Navigating your way through the various tours offered in the Kimberley can initially be a daunting option as there are literally hundreds of websites offering “the best” tour.
And what is the best tour anyway, this is a personal thing, some people are looking for adventure, some people are looking for luxury
This post is designed to help with this process.
Ask and You Shall Receive.
Asking the right questions will get you most of the information you need to select a tour which is right for you.
Here’s the important questions.
Is it an Operator or a Re Sellar.
Whilst there are hundreds of options online for Kimberley Tours, in reality, there is only about 10 tour operators who actually run tours, the rest of the websites will sell you a ticket on one of these tours, but they are not involved in running vehicles or organising the tours.

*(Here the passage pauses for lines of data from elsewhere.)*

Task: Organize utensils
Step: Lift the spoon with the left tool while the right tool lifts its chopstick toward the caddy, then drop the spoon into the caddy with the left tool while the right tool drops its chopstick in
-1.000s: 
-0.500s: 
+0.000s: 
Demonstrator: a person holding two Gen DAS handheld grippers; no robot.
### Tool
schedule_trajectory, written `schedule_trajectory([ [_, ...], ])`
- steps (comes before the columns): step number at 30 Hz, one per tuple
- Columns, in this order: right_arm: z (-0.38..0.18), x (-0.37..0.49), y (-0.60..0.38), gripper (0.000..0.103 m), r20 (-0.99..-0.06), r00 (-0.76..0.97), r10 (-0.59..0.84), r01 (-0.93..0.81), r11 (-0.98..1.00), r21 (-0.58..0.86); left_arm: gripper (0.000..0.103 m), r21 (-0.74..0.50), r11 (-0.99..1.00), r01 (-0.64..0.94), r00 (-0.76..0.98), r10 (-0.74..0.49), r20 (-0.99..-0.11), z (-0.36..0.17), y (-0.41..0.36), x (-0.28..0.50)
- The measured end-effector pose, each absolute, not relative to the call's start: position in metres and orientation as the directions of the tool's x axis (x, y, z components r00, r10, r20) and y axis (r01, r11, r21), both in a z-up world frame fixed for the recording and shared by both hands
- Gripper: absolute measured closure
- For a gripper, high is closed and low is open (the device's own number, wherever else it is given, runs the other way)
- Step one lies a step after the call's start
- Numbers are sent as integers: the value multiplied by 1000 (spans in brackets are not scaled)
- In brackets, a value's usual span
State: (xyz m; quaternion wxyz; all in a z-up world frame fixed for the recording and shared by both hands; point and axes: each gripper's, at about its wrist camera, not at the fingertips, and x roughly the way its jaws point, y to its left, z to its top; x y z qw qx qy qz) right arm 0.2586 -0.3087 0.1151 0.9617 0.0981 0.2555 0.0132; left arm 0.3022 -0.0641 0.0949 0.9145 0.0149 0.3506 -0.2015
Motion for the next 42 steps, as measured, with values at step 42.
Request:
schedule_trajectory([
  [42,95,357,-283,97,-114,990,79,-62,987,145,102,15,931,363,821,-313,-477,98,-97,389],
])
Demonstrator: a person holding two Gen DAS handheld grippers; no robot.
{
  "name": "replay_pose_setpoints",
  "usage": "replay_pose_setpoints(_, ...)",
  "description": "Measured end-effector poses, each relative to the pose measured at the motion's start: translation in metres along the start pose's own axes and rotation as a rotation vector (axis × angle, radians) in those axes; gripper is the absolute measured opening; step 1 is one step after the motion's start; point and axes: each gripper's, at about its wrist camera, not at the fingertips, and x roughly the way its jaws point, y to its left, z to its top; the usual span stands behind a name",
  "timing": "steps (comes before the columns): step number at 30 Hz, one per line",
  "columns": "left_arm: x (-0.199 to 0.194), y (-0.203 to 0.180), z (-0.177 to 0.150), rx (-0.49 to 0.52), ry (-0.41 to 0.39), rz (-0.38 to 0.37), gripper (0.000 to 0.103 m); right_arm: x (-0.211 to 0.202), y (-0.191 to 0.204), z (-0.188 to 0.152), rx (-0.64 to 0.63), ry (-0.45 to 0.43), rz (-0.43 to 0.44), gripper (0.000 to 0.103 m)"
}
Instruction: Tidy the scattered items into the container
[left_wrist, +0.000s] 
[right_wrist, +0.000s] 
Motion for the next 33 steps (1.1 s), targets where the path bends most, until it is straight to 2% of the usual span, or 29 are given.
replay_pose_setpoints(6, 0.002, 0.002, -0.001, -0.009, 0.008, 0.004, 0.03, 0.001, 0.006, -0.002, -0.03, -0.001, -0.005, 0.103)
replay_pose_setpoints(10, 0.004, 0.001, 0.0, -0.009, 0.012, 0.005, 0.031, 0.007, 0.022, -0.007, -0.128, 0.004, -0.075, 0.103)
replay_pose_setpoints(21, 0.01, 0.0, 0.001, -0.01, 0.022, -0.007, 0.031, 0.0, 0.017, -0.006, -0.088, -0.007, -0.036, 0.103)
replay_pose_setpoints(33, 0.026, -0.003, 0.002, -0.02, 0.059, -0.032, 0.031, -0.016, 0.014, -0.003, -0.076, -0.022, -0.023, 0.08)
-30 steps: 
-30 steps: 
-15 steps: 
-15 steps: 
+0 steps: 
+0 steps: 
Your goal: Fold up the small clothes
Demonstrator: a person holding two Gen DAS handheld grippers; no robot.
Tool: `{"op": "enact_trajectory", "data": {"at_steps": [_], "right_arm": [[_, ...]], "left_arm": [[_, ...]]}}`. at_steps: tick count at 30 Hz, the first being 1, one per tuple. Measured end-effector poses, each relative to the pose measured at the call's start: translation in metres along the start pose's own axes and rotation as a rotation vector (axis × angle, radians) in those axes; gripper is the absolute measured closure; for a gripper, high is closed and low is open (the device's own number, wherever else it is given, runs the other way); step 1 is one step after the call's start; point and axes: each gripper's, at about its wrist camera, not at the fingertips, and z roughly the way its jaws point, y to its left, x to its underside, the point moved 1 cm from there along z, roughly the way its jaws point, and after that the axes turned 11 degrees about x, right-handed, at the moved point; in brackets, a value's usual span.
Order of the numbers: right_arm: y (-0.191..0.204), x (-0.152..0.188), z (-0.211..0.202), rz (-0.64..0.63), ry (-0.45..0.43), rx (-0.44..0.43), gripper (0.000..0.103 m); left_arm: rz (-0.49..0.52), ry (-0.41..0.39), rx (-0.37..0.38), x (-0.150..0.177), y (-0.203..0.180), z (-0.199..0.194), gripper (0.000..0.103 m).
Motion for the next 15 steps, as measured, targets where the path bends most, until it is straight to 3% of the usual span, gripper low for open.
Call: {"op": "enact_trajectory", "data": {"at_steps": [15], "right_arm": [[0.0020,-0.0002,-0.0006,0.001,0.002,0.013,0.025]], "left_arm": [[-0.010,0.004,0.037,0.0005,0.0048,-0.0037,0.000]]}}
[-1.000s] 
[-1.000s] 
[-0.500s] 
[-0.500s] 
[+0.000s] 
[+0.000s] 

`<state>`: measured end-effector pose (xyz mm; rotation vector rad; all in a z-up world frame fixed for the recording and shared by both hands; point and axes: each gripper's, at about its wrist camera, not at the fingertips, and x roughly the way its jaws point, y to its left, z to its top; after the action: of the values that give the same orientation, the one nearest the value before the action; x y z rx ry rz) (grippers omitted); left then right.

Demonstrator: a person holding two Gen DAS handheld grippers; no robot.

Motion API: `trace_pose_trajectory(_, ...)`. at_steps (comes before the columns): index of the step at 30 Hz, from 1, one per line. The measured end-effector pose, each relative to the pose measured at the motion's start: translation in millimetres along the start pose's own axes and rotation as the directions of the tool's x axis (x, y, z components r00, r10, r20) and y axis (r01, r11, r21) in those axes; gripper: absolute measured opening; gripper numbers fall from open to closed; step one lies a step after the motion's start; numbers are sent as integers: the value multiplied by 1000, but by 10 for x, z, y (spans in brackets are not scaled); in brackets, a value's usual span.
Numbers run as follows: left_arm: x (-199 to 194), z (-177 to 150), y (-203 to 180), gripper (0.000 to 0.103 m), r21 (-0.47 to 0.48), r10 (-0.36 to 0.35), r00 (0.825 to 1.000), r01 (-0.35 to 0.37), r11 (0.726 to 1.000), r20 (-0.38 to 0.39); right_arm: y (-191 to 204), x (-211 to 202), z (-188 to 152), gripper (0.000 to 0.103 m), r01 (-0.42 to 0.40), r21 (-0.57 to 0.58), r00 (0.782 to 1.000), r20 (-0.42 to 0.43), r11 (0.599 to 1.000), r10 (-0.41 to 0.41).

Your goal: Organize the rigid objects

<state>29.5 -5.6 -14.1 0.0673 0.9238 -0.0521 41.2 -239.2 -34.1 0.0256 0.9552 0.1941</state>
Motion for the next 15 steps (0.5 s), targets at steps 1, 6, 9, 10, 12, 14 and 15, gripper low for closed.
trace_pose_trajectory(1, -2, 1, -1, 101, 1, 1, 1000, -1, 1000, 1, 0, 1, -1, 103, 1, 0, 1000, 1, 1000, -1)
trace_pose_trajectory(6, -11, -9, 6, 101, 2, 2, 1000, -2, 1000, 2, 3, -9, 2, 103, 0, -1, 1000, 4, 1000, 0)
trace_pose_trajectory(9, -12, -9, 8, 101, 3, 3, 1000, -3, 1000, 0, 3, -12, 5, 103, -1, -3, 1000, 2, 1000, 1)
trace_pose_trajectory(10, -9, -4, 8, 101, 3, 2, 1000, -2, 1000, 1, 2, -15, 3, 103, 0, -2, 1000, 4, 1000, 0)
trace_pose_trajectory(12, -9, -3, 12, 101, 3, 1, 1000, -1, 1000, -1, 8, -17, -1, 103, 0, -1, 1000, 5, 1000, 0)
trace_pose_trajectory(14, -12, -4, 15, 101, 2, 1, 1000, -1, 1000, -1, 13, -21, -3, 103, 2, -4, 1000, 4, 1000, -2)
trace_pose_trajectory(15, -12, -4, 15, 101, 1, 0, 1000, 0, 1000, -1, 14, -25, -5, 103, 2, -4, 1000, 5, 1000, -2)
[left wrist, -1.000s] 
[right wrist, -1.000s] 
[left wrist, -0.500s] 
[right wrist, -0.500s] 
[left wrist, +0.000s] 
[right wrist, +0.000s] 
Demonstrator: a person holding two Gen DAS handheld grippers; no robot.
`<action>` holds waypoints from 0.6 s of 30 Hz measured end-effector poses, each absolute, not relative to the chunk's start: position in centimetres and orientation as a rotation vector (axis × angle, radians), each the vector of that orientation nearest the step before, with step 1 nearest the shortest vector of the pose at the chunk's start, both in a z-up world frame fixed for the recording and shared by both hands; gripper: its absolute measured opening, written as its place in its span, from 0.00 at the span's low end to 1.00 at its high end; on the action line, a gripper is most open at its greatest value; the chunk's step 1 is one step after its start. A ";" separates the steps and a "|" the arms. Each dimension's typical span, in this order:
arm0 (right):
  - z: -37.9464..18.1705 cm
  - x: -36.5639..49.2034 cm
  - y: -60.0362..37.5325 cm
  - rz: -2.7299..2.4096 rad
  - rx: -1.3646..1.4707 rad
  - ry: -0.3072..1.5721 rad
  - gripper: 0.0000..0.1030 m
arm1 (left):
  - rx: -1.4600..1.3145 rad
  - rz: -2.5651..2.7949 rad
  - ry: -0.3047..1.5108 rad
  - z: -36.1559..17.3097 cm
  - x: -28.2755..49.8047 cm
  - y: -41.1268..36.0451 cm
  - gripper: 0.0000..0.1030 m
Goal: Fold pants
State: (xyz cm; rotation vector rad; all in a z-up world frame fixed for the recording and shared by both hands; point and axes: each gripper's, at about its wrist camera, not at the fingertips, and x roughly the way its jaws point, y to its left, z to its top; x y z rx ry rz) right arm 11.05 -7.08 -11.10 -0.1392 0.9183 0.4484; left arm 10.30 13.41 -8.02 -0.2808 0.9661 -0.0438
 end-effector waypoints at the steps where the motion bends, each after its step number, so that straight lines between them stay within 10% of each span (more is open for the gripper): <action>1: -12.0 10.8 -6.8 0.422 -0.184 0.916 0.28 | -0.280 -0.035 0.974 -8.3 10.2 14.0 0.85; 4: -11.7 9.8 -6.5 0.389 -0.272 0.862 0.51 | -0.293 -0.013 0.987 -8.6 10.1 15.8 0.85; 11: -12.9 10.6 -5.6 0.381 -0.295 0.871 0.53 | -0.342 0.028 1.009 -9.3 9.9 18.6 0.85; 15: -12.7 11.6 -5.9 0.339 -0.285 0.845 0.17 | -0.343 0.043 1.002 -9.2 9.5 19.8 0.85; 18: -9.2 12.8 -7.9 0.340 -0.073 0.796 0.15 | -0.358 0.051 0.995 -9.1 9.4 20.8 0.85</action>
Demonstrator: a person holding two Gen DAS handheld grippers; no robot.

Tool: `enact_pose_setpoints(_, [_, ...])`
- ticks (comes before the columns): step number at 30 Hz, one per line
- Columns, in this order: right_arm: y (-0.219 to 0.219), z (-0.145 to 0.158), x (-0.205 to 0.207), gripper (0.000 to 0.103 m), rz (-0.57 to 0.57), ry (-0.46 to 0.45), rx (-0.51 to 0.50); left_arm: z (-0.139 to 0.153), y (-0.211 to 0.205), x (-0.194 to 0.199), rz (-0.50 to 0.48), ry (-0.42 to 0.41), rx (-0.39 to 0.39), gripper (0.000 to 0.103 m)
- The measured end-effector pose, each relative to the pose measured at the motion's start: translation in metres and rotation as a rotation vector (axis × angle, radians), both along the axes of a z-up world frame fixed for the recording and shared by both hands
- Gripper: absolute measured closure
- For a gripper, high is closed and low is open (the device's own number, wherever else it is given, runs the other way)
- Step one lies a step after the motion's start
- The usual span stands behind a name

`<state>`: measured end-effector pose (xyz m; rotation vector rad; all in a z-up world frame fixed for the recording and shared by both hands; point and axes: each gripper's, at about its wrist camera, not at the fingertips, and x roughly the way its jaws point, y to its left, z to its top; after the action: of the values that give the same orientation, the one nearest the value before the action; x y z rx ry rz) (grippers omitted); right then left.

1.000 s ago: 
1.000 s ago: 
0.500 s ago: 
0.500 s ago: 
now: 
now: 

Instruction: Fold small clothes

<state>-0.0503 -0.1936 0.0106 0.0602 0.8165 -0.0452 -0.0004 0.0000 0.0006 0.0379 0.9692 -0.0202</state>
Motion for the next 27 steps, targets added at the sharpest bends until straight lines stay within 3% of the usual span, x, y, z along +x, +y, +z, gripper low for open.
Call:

So the first thing to establish with any tour that you are viewing online is to ask, is the tour on offer actually run by to the owner of the website, or is it a website which is simply selling a tour operated by someone else.
Agents & Re Sellers are not evil and can offer a valuable experience, they can often add value to your travel dollars by packaging multiple tours, flights and hotels together, and ultimately and they take care of all the hard work of putting it together.
At other times resellers will not disclose who the operator is, their websites can be out of date and you are relying on them to actually pass the money that you pay them onto the operator. With the de regulation of the travel agency industry in Australia several years ago, there is no longer automatic protection for customers when a travel agent fails to pass on money you have paid then, if they don’t you may find that when you turn up for the tour, you will not be permitted to board.
At the very it’s a good idea to establish the facts about the tour you are about to invest a lot of money on. All you need to do is ask the question, “are you and operator or a reseller?”
What Type of Accommodation Is Used.
Another big difference between the tours is the type of accommodation which is used.
Pretty much all tours have some version of camping, tours go from wilderness camping under the stars, to tent style hotels complete with ensuites, and chef’s.
Each type of accommodation has it’s pros and cons, typically a tour offering a permanent camp, or campground style accommodation will have more comfort, but you may be surrounded by other tour groups and campers.
Comfort may out weigh your desire for solitude.
Other tours offer remote camping in wilderness areas with lots of solitude, in general this results in less facilities and comforts.
The Kimberley is unforgiving and can destroy the toughest of vehicles.
As a customer, what you don’t want is to be stranded out in the Wilderness because the vehicle you are has broken down, not only will it disrupt your tour experience, but it may result in missing flights and hotel bookings if the tour is delayed.
It is a good idea to have a look at the vehicles on offer, most operators have modern vehicles, if the operator you are looking at is using older vehicles, then there is a higher risk mechanical issues along the way.
So again, ask the question, “how old are your vehicles?”
Group sizes vary a lot, what is common amoung all operators is they they will claim to have small groups, but actual group sizes will vary from couples to 30+ people.
Every one recognises the in general, smaller groups are a good thing, and anyone can claim small groups. Small is simply a relative number and can mean anything. The sun is small compared to the universe.
Thankfully it’s easy to spot the fakers, those who claim to have small groups, but who then do not disclose the actual size of the groups, probably have big groups.
Another trick that operators will use to disguise their big groups is to quote an “average group size” so they might have a 25 seater truck and claim an average groups size of 15, but who knows what their average is? Really they can just make this number up, there are no “group size police” out there patrolling the bush and checking busses for empty seats. And every operator is working as hard as they can to sell every seat, if they can sell 25 you can bet they will.
On a plus side, a larger group size may result in a cheaper price as the operator has economies of scale.
Typically small groups are better because larger group sizes can suffer from access issues, larger vehicles cannot get down narrow bush tracks, there are plenty of these in the Kimberley, and they suffer from organisational blues, getting up and going in the morning can take longer with very large groups, they are not as personal and the poor guides who lead them are worked hard on organising the trips instead of guiding them.
So again, ask the question, “how many seats are in your vehicles?”
Finally it’s not hard to check the credibility of operators, look for someone who has great reviews on sites like Trip Advisor. Trip Advisor is quite good at weeding out fake reviews so you can trust the majority of what you read, and ideally select an operator who has a history of good reviews going back over the years.
If the operator you are looking at does not have reviews, I would be asking why.
There is a huge range in prices charged for Kimberley Tours, and as with most things, this is a reflection of what you get.
So it all comes down to your budget, but make sure you compare apples with apples.
Each we see new operators starting up and charging discounted rates, they buy cheap ex mining vehicles from auctions and off they go, but they don’t last very long. They soon realise that there is a significant cost to keep vehicles going in this tough and rugged region.